● **What the task asks**:
Each line from the one containing "For the test set, locate the small distant" through the last line of the entries below is to be transcribed exactly. Nothing else belongs in the reply.

● **Given records**:
==========

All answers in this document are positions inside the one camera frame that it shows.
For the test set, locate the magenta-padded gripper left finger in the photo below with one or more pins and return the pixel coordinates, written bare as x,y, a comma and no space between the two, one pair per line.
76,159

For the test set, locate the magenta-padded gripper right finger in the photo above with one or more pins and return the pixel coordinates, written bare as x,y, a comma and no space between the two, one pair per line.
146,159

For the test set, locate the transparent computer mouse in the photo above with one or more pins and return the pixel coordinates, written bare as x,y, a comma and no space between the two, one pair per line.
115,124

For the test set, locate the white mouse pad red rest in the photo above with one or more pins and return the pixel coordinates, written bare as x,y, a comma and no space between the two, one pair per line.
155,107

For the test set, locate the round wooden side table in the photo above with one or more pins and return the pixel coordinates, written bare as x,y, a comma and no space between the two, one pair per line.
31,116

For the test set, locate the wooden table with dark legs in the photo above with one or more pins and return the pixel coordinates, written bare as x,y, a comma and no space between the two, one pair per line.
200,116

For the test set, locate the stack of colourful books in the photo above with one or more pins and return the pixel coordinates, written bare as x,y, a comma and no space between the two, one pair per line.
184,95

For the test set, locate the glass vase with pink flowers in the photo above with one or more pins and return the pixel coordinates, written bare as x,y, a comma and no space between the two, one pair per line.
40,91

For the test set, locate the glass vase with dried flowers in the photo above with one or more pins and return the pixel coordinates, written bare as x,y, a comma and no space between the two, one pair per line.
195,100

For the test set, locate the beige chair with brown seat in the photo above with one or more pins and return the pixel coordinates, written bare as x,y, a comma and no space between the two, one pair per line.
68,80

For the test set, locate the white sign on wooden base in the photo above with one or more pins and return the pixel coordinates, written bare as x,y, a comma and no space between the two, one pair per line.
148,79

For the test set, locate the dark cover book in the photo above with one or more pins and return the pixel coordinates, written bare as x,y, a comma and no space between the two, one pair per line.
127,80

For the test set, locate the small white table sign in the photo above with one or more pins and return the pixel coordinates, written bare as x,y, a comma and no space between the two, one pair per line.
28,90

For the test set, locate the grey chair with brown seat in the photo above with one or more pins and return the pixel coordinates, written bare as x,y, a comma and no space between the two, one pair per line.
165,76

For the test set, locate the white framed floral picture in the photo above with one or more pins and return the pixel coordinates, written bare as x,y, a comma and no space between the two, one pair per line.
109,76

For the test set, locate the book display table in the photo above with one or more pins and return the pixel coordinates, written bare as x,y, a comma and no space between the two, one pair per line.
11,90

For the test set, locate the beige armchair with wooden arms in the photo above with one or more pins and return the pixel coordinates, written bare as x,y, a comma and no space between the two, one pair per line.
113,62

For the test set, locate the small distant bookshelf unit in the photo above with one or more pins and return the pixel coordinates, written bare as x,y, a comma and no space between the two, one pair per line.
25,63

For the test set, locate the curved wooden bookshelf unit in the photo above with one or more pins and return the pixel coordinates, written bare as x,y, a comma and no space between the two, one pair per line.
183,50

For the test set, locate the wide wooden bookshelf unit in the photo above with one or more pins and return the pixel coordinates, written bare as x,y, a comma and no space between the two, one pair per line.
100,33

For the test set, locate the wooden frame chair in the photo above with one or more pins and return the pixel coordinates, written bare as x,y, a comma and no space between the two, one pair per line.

==========

● **Result below**:
For the test set, locate the small distant bookshelf unit in the photo above with one or more pins and return the pixel coordinates, written bare as x,y, a comma and no space between the two, one pair per line.
25,63

For the test set, locate the curved wooden bookshelf unit in the photo above with one or more pins and return the pixel coordinates, written bare as x,y, a comma and no space between the two, one pair per line.
183,50

For the test set, locate the wide wooden bookshelf unit in the photo above with one or more pins and return the pixel coordinates, written bare as x,y, a comma and no space between the two, one pair per line.
100,33

For the test set, locate the wooden frame chair in the photo above with one or more pins and return the pixel coordinates, written bare as x,y, a comma and no space between the two, one pair per line.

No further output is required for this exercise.